Euroconsult, a leading consulting firm in the satellite industry, has released its FSS Capacity Pricing Trends report, uncovering ongoing transformations in the landscape of capacity pricing.
Satellite capacity pricing is undergoing rapid declines within an increasingly disruptive market environment, largely driven by the emergence of next-generation geostationary (GEO) and non-geostationary orbit (NGSO) high-throughput satellite (HTS) systems. The market is experiencing a surge in supply, leading to a commoditisation effect on connectivity. This phenomenon has prompted a shift towards managed service offerings with attractive $/GB economics, primarily propelled by the influence of Starlink.
Over the past five years, the global average capacity pricing in video and data markets has plummeted by approximately -16% (-3% CAGR) and -77%, (-26% CAGR) respectively. The decline is particularly pronounced in data markets due to the abundant supply from NGSO (notably Starlink) and HTS systems. In contrast, video markets have witnessed a lesser decline, attributed to stagnant regular supply and the adherence of market players to long-term contracted prices.
The report also highlighted the decreasing cost base of capacity, indicating the efficiency of capital expenditure (capex) invested in satellite manufacturing considering sellable capacity and expected lifetime. This trend, initiated with the advent of Starlink, is expected to stabilise over the next two to three years, potentially leading to a slower capacity price erosion compared to previous years.

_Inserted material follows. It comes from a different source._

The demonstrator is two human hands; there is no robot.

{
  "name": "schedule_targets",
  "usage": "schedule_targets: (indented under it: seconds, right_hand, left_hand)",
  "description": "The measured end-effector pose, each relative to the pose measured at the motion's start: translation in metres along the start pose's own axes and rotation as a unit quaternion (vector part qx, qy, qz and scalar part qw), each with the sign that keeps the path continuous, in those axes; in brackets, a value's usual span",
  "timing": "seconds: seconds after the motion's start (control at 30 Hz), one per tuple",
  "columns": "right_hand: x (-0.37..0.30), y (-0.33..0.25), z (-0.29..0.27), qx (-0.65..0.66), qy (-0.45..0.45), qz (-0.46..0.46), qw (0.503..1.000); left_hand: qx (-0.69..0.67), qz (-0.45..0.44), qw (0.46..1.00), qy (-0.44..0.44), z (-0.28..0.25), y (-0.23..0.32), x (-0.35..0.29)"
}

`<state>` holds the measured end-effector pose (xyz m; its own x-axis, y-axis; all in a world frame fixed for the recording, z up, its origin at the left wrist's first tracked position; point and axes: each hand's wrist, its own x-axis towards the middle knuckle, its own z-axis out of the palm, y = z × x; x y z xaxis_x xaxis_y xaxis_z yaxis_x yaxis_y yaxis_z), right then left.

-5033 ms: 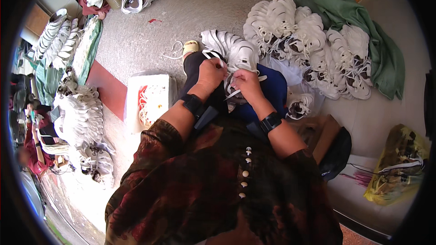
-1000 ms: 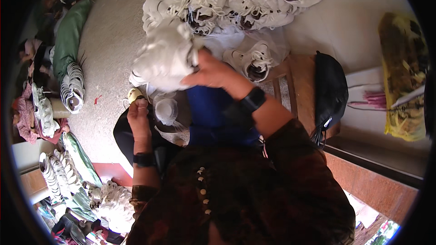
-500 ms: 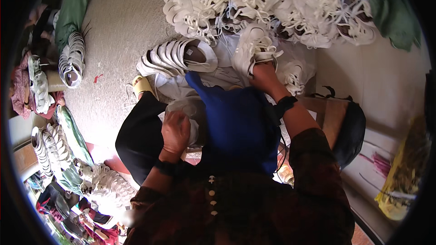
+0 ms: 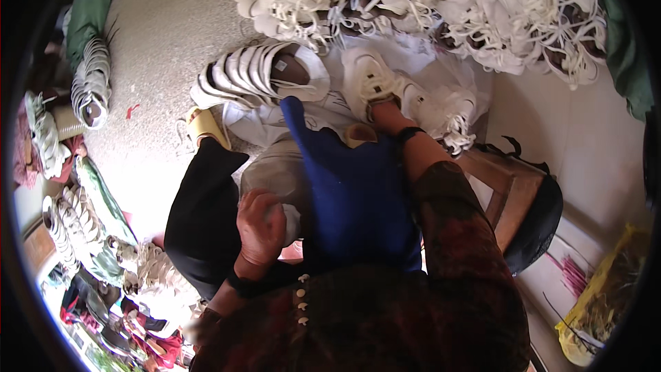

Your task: The recorder is lacing white athletic shoes and organizing them into stacks.

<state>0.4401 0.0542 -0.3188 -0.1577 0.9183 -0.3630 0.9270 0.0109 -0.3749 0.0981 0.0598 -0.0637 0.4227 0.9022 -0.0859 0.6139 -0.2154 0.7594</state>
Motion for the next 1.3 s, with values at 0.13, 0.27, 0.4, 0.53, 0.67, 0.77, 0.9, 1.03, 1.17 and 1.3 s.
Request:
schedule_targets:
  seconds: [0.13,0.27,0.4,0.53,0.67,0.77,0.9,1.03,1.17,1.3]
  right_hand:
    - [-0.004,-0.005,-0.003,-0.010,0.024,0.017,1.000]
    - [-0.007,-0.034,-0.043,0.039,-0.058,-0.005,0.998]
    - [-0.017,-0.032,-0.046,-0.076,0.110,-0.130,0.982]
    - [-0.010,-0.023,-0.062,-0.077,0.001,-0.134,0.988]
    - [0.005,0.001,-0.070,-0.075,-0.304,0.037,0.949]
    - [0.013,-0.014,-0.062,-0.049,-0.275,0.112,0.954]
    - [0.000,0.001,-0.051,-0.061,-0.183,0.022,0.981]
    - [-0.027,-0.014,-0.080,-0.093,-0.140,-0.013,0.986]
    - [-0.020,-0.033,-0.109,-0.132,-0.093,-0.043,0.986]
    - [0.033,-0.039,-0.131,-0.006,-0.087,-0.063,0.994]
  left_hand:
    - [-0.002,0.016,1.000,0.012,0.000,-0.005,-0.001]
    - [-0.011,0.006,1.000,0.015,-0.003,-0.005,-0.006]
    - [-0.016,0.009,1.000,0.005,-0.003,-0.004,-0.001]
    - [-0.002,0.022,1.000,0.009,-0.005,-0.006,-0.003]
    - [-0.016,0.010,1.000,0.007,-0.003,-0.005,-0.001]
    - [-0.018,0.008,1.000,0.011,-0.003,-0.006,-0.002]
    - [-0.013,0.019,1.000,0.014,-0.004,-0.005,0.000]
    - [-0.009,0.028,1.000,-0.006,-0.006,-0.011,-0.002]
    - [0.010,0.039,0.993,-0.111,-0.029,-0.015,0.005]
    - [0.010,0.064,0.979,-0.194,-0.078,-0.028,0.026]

The insights presented in the report signify ongoing changes for the industry, suggesting a structural shift away from traditional wholesale capacity leasing towards managed service packages complemented by value-added services. This shift is prompting a realignment of operational strategies among industry stakeholders. Operators are increasingly pursuing vertical integration by offering managed capacity plans directly to service providers and/or end users. Concurrently, service providers are embracing pre-made packages from satellite operators to streamline capacity management complexities and focus on delivering value-added services such as cybersecurity, cloud connectivity, telematics, and IoT solutions.

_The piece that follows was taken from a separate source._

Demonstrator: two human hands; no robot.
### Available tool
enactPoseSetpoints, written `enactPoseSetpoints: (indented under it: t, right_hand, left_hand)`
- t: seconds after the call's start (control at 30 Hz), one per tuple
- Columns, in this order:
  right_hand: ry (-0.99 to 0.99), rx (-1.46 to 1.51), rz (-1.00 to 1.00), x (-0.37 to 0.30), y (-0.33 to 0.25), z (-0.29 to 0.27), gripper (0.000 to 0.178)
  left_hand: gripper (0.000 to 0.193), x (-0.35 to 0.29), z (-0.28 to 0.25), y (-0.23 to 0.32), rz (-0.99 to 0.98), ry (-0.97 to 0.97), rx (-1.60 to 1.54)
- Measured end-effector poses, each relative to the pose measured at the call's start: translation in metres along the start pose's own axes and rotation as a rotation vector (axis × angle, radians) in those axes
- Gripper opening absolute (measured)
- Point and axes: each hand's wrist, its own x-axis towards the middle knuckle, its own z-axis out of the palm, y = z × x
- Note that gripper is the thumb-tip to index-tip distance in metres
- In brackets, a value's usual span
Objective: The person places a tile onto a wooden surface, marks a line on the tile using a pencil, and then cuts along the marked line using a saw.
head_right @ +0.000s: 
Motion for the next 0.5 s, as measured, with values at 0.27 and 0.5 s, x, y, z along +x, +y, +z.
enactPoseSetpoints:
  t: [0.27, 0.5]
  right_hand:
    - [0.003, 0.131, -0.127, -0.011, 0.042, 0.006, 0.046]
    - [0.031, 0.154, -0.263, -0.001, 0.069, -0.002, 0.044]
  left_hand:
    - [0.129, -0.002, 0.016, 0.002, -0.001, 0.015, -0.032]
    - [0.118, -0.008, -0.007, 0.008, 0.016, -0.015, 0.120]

Senior Consultant Grace Khanuja said: “Starlink’s pocket-friendly pricing and higher availability of service plans have triggered a structural shift in the industry away from wholesale capacity leasing to more managed solutions setting a wave of strategy re-alignment across players. Operators are choosing to directly serve end customers with managed service plans giving them greater control of capacity prices while service providers are moving away from capacity management, focusing on value add-ons.”

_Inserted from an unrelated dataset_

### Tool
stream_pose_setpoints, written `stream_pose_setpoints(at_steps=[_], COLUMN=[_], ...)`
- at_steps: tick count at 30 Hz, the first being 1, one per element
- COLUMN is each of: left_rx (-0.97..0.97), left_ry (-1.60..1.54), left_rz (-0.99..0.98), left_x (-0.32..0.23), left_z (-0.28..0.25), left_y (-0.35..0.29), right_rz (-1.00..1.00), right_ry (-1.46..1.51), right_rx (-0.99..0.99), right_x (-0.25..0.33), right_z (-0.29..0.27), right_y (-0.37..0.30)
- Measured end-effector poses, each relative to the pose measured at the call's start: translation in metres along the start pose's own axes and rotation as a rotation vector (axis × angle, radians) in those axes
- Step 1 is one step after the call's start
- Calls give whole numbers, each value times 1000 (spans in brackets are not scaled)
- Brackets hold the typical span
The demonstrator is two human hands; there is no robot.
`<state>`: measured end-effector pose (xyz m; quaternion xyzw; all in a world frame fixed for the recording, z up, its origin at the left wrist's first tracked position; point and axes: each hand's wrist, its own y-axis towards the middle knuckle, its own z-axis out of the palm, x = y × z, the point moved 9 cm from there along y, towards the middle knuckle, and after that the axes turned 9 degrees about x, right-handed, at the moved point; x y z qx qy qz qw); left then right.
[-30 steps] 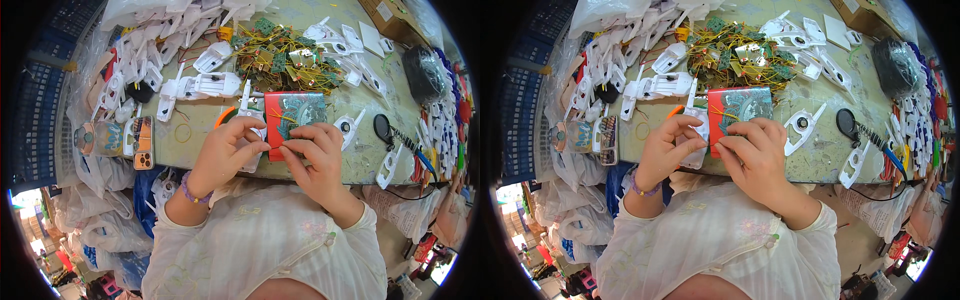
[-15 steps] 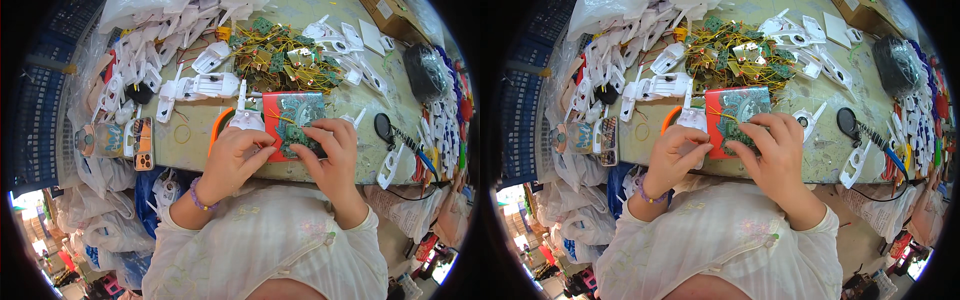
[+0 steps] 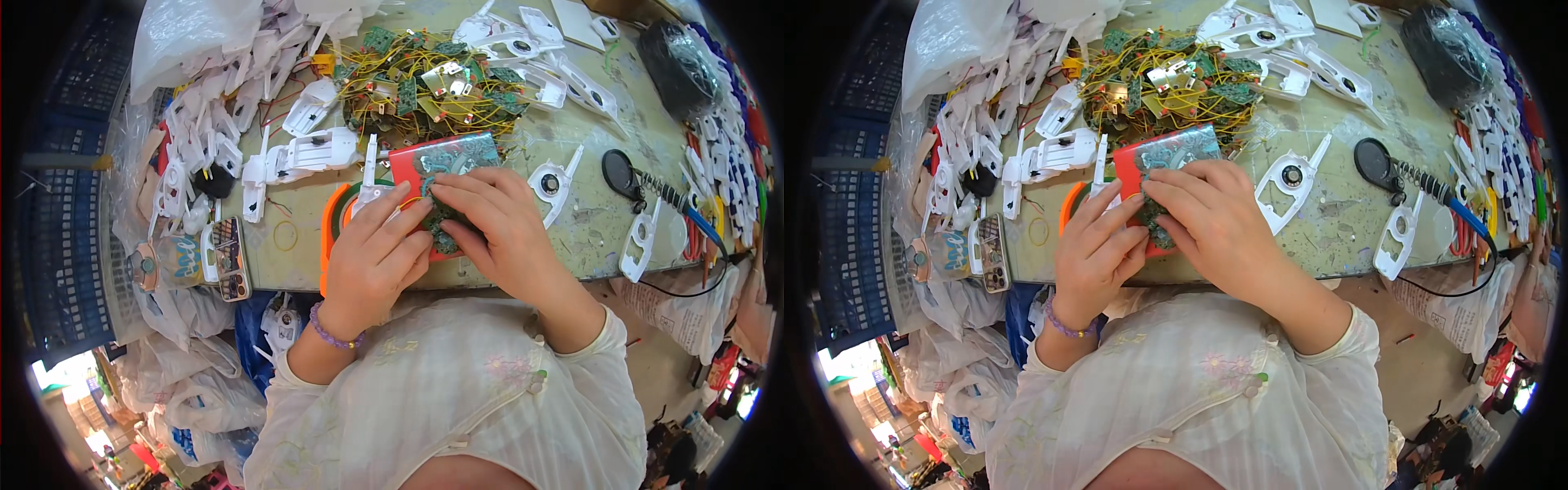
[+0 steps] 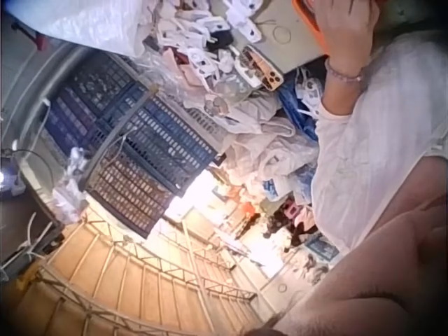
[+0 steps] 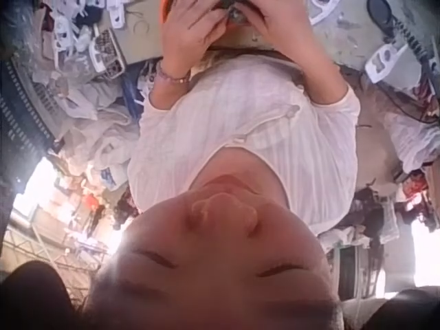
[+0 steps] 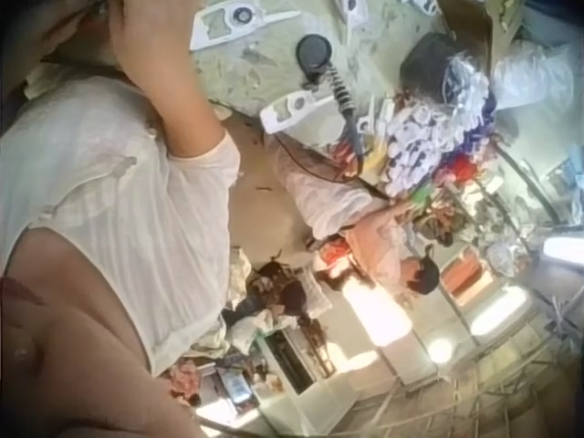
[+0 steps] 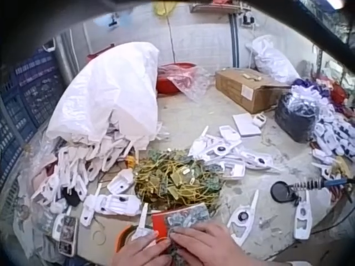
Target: Soldering electronic components and assembling plastic toy parts at a factory workbench.
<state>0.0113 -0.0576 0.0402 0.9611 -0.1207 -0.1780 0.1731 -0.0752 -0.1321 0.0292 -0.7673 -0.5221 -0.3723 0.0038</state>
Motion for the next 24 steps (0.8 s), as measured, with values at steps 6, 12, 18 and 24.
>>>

With the evolving dynamics in the industry, the price per GB has witnessed a convergence trend across key geographies over the past three to four years. The period before 2021 was characterised by median prices ranging from greater than $2 to $5 per GB per month, owing to the limited available capacity of legacy satellite systems that constrained monthly GB allowances. However, the launch of Starlink and the introduction of new service plans from incumbent satellite players (such as Viasat, Hughes in the Americas, and Eutelsat Konnect in Europe) have significantly lowered the price range to $0.2 to $1.5 per GB per month in 2023. This shift is attributed to the disproportionate increase in GB allowances compared to service plan costs.